Four Ways to Know You’re Ready to Begin Therapy

by | Apr 30, 2021 | All

By Helen Paulsen, LMSW

Knowing your readiness for therapy is important for maximizing your experience and outcomes from therapy. In this blog article, we explore a few important subjective factors for helping inform your decision-making process.

You’ve got your own “why”.

Each person has a set of symptoms and experiences that they bring to therapy. Many clients will note that they have experienced some symptoms for months or years. Therapists often note that there are usually a couple of symptoms that jump out for the client and prompt them to seek help. These symptoms don’t have to be dramatic—they can be subtle changes in attitude, habits, or motivation to do work or school work. For some clients, dealing with symptoms for a long enough time becomes the factor that drives the client to seek help. Just as our muscles fatigue by carrying a heavy load, our emotional wellness can be worn down by repeated negative experiences.

External factors, such as recommendations from physicians, family and friends, EAP programs, and requirements for specific programs through court or other requirements can point us in the direction of therapy. While these external sources can have their own reasoning of what outcomes they are hoping you will achieve through therapy, it is important, even in these instances, to do an internal check of your own motivation. Ultimately, most data supports that personal motivation factors represent a greater commitment to therapy work than external motivators. Your own reasoning for attending therapy carries the most weight in the follow-through of the treatment.

You’ve got your own “Why now”—the timing is right for you.

Therapy requires a time commitment—at the beginning of therapy, depending on the treatment modality, recommendations of the treating therapist, and your own timing needs and preferences, you can expect to attend therapy either weekly or biweekly. Additionally, the duration of your course of treatment for therapy also varies widely depending upon the above factors.

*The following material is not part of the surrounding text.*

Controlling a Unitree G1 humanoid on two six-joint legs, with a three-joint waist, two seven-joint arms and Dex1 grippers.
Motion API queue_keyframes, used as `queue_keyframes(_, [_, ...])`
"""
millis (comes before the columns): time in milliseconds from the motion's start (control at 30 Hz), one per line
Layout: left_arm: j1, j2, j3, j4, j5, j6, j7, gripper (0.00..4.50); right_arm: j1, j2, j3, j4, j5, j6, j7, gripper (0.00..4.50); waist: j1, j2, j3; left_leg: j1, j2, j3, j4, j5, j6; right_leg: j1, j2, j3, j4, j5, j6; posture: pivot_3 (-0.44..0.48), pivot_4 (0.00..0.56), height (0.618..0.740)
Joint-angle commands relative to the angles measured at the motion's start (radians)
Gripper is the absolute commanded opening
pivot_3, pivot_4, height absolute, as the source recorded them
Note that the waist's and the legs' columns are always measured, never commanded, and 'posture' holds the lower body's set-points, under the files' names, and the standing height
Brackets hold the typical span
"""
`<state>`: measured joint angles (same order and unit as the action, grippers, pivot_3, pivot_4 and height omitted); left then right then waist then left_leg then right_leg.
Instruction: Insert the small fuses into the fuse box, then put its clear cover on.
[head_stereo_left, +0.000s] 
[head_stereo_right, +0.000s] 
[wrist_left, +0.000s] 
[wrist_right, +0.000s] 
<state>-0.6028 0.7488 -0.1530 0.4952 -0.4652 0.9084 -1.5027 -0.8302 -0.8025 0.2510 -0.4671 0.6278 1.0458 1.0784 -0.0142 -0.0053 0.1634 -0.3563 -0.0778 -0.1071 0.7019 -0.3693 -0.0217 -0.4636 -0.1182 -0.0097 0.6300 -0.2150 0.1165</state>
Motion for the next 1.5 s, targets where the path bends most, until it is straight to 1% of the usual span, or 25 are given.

Some clients of therapy, according to both the American Psychological Association and National Institutes of Health, attend for several months, while some clients may attend for closer to a year or longer. Each client’s course of treatment varies greatly based on treatment parameters and their own engagement in the treatment process.

The other side of the time commitment associated with therapy depends on how much time outside of therapy sessions you choose to engage in tasks related to therapy. Some treatments are greatly supported by “homework”—that is either written or mental work between sessions that helps reinforce and engage the client in the treatment concepts. These can involve workbooks, thinking questions, or tracking of symptoms between sessions. The work outside of therapy that clients do, whether or not it is assigned, can be very important to support their wellness. Determining your readiness for the time commitment involved in therapy can be another great way to maximize your success and to set fair expectations for yourself.

You’re ready to do the hard work.

Therapy is not easy. I write this with the greatest concern and care for the wellness of current and future clients. Therapy often involves processing through troubling feelings and events. Family or marital therapies can involve difficult conversations and decisions between loved ones. This work is not easy to undertake, because it takes mental, emotional, spiritual, and physical energy to process these emotions and events. The process of therapy is very much like the process of digestion—your body must complete tasks to metabolize the food you have eaten to give your body energy, much in the same way that you must “digest” and process the work of therapy to nourish your mind and soul. You may also compare therapy to the process of building physical strength—it takes consistent work of engaging and challenging the muscles in order to increase their strength and endurance. Awareness of the emotional “load” of therapy can help clients utilize therapy effectively to help them find support with difficult emotions and to seek support among their loved ones as they engage in therapy.

You’re ready to start where you are.

As a clinical therapist, I would argue that this is one of the most important concepts to the clients I have seen over my experience. You must start the process of improving your emotional and mental wellness from the point at which you have arrived. Your commitment to yourself and acceptance of yourself in your current state is very important for your success. This can be related to a concept in mindfulness practice, commonly used in Dialectical Behavioral Therapy, called “Radical Acceptance”. It is a nonjudgmental, non-critical acknowledgment of what is currently occurring. Most importantly in this context, radical acceptance allows you to acknowledge the difficult emotions, events, and behaviors you are experiencing and allows you to separate them from your own self. By acknowledging yourself and your own capacity separately, you will more easily be able to imagine and envision a way into healing—a way apart from these troubling things. Acceptance of both your experiences and yourself will help you to feel more confident as you engage in the process of being well.

Helen is a clinical social worker and therapist at the Troy location for adults, children, and adolescents. In her free time, she enjoys being outdoors, writing, and baking.